* [Directions] Print, exactly as they appear in the listing below, the lines from the line with "Find the **red packet**;" to the line with "Find the **white", with both end lines kept.

* [The records]
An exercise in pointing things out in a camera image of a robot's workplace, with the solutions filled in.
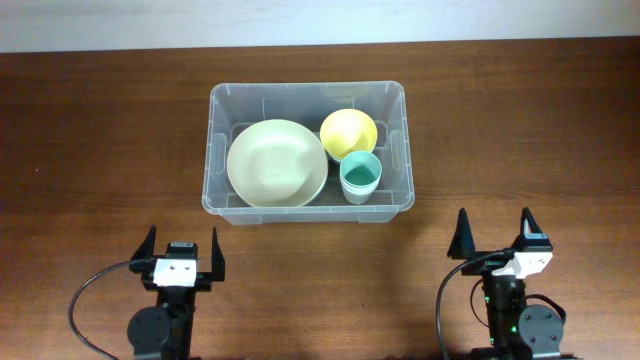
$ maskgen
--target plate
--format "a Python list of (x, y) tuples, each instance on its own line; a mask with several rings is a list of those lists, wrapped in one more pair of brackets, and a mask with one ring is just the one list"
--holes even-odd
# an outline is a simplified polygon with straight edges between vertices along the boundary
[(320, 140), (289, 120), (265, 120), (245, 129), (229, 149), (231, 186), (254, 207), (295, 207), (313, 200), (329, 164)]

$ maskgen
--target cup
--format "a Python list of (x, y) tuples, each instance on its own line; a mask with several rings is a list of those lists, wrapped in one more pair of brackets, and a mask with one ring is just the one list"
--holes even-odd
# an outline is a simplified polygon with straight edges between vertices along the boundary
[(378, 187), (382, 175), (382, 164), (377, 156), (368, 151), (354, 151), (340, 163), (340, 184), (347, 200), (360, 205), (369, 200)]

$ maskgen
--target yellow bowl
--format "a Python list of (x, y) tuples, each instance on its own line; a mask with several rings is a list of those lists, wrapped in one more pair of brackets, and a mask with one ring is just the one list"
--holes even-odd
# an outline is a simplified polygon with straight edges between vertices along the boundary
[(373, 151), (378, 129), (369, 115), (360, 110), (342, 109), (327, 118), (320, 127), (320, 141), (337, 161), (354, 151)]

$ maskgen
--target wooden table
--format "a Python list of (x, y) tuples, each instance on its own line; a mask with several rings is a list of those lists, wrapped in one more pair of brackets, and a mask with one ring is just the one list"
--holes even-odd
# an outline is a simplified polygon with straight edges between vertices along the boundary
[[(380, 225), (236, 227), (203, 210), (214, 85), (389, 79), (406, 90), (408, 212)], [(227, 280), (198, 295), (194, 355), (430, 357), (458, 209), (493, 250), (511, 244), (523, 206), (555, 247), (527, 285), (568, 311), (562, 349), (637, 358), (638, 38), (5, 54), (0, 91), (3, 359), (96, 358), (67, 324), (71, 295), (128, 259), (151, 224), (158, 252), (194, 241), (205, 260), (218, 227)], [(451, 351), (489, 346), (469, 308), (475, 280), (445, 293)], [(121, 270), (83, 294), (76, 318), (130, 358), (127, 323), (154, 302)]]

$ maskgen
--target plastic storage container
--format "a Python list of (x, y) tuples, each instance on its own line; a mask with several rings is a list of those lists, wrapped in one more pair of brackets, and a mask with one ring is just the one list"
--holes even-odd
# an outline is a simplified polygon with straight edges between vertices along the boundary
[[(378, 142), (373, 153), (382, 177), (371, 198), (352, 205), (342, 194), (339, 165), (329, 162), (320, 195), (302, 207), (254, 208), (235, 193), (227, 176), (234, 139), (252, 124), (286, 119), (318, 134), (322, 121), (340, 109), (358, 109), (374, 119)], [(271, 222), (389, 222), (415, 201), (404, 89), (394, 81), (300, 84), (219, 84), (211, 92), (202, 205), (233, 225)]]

==

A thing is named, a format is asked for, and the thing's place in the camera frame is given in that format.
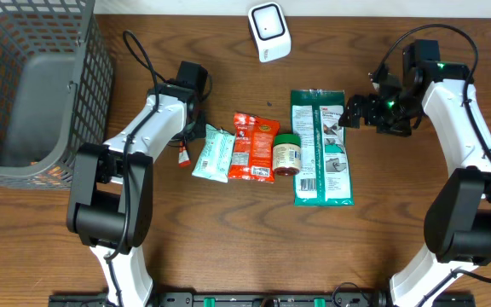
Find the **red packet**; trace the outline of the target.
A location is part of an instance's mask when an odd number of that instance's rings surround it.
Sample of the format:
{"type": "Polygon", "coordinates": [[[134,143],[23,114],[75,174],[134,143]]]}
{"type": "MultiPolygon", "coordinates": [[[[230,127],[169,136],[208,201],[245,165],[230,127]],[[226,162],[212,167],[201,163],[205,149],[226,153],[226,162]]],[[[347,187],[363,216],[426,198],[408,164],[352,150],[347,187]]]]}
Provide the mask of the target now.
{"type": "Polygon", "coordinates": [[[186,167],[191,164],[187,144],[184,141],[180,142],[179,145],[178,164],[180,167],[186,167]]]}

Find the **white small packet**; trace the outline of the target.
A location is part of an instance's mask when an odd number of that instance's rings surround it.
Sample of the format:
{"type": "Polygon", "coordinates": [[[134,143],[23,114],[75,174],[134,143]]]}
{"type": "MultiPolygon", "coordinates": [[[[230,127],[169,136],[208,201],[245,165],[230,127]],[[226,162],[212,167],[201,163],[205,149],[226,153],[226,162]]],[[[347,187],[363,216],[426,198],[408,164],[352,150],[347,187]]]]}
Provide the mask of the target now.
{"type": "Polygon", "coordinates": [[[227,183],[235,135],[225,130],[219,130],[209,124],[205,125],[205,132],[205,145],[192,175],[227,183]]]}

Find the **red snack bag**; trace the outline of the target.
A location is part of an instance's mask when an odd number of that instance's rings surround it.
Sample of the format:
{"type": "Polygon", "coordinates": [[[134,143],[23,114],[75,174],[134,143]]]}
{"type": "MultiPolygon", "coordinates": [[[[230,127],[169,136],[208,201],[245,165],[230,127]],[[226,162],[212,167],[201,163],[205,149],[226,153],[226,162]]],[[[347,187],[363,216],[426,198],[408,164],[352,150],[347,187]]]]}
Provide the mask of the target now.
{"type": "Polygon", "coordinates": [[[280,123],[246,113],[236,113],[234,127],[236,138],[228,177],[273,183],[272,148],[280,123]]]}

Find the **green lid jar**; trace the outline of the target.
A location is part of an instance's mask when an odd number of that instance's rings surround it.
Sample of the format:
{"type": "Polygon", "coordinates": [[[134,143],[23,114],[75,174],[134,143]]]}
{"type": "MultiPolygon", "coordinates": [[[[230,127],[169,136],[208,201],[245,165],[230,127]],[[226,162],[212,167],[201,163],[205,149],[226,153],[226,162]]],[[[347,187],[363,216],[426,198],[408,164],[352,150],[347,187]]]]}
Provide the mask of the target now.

...

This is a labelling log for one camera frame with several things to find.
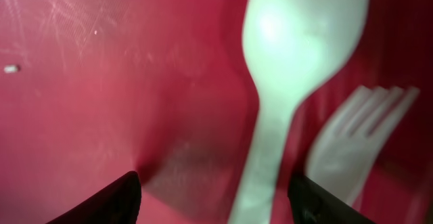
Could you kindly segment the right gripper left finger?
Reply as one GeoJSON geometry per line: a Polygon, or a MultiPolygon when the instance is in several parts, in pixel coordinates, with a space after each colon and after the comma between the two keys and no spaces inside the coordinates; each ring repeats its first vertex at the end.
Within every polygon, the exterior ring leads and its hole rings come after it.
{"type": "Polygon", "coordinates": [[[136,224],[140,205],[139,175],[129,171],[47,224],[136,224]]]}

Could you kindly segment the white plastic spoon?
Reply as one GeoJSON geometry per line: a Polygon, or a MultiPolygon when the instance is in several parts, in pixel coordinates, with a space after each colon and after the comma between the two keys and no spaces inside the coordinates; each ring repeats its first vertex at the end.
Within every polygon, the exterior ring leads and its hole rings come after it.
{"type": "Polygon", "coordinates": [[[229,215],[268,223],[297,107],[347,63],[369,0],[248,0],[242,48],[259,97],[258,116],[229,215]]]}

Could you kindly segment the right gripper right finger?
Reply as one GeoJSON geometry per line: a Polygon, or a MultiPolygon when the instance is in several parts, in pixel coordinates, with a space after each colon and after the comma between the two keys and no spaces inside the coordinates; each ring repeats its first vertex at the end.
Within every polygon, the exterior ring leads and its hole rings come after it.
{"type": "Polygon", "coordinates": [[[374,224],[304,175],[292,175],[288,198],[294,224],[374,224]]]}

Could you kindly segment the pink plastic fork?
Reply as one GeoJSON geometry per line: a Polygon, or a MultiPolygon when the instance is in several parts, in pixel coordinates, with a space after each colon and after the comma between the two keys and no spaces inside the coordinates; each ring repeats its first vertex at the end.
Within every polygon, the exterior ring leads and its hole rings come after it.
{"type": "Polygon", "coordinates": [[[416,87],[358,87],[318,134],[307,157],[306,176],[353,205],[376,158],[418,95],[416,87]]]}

* [Task output]
Find the **red packet**; trace the outline of the target.
A location is part of an instance's mask when an odd number of that instance's rings surround it.
Sample of the format:
{"type": "Polygon", "coordinates": [[[134,143],[23,114],[75,174],[134,143]]]}
{"type": "MultiPolygon", "coordinates": [[[[230,127],[169,136],[208,201],[245,165],[230,127]],[[226,162],[212,167],[201,163],[205,149],[226,153],[226,162]]],[[[347,187],[363,216],[426,198],[408,164],[352,150],[347,187]]]]}
Provide the mask of the target now.
{"type": "Polygon", "coordinates": [[[186,167],[191,164],[187,144],[184,141],[180,142],[179,145],[178,164],[180,167],[186,167]]]}

Find the **white small packet**; trace the outline of the target.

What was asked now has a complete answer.